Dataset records
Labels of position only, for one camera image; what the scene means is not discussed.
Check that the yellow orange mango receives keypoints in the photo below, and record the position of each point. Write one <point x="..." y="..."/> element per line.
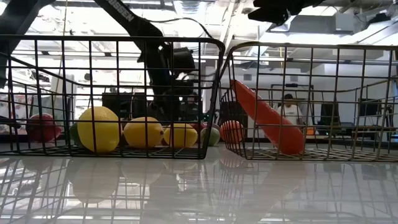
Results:
<point x="143" y="132"/>

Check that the person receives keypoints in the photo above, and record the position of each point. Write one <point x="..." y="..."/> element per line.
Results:
<point x="190" y="109"/>
<point x="290" y="110"/>

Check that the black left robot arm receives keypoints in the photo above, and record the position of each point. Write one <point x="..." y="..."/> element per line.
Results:
<point x="124" y="15"/>

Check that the small orange background object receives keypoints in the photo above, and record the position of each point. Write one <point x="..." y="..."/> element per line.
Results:
<point x="311" y="131"/>

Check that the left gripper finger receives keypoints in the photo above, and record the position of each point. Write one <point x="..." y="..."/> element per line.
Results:
<point x="163" y="105"/>

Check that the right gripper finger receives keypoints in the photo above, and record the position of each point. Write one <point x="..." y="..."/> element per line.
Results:
<point x="267" y="15"/>

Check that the orange carrot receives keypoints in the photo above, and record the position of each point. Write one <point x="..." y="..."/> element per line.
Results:
<point x="267" y="118"/>

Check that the yellow lemon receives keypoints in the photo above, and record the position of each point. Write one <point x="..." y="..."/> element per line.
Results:
<point x="98" y="129"/>
<point x="182" y="136"/>

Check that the black computer monitor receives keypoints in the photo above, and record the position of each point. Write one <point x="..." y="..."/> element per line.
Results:
<point x="116" y="105"/>
<point x="139" y="105"/>
<point x="329" y="113"/>
<point x="370" y="107"/>

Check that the red tomato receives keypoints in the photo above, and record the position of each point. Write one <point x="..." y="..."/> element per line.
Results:
<point x="199" y="126"/>

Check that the red apple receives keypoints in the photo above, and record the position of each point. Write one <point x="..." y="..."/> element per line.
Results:
<point x="42" y="127"/>

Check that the black cabinet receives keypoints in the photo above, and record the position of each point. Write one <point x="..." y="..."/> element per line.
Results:
<point x="234" y="109"/>

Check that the light green mango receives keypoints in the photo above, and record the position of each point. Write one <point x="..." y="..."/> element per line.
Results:
<point x="213" y="137"/>

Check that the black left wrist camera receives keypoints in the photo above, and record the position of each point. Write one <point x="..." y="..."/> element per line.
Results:
<point x="183" y="59"/>

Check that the green lime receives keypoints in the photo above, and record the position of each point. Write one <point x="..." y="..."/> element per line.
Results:
<point x="74" y="133"/>

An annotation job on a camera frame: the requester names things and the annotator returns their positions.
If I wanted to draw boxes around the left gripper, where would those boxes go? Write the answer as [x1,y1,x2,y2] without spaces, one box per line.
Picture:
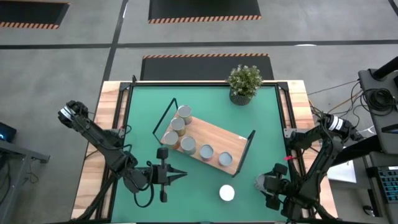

Work required.
A verbatim copy of the entries, stripped of pictures, should be produced.

Exercise response.
Labels of position only, for one camera image; what the scene means is not discussed.
Check that the yellow orange mango receives keypoints in the photo below, and record the position of each point. Write one <point x="..." y="..."/> element per line.
Results:
<point x="143" y="132"/>

Check that the person receives keypoints in the photo above, and record the position of each point. Write one <point x="..." y="..."/> element per line.
Results:
<point x="190" y="109"/>
<point x="290" y="110"/>

Check that the black left robot arm receives keypoints in the photo above, and record the position of each point. Write one <point x="..." y="..."/> element per line.
Results:
<point x="124" y="15"/>

Check that the small orange background object receives keypoints in the photo above, and record the position of each point. Write one <point x="..." y="..."/> element per line.
Results:
<point x="311" y="131"/>

Check that the left gripper finger receives keypoints in the photo above, and record the position of each point. Write one <point x="..." y="..."/> element per line.
Results:
<point x="163" y="105"/>

Check that the right gripper finger receives keypoints in the photo above, and record the position of each point. Write one <point x="..." y="..."/> element per line.
Results:
<point x="267" y="15"/>

Check that the orange carrot receives keypoints in the photo above, and record the position of each point. Write one <point x="..." y="..."/> element per line.
Results:
<point x="267" y="118"/>

Check that the yellow lemon receives keypoints in the photo above, and record the position of each point. Write one <point x="..." y="..."/> element per line.
Results:
<point x="98" y="129"/>
<point x="182" y="136"/>

Check that the black computer monitor receives keypoints in the photo above, and record the position of each point. Write one <point x="..." y="..."/> element per line.
Results:
<point x="116" y="105"/>
<point x="139" y="105"/>
<point x="329" y="113"/>
<point x="370" y="107"/>

Check that the red tomato receives keypoints in the photo above, and record the position of each point. Write one <point x="..." y="..."/> element per line.
Results:
<point x="199" y="126"/>

Check that the red apple receives keypoints in the photo above, and record the position of each point. Write one <point x="..." y="..."/> element per line.
Results:
<point x="42" y="127"/>

Check that the black cabinet receives keypoints in the photo above, and record the position of each point. Write one <point x="..." y="..."/> element per line.
Results:
<point x="234" y="109"/>

Check that the light green mango receives keypoints in the photo above, and record the position of each point. Write one <point x="..." y="..."/> element per line.
Results:
<point x="213" y="137"/>

Check that the black left wrist camera receives keypoints in the photo above, and record the position of each point. Write one <point x="..." y="..."/> element per line.
Results:
<point x="183" y="59"/>

Check that the green lime receives keypoints in the photo above, and record the position of each point. Write one <point x="..." y="..."/> element per line.
Results:
<point x="74" y="133"/>

An annotation job on a camera frame: the requester names things and the annotator returns their positions.
If I wanted to draw boxes around the left gripper, where would those boxes go? Write the answer as [x1,y1,x2,y2] without spaces, one box per line.
Picture:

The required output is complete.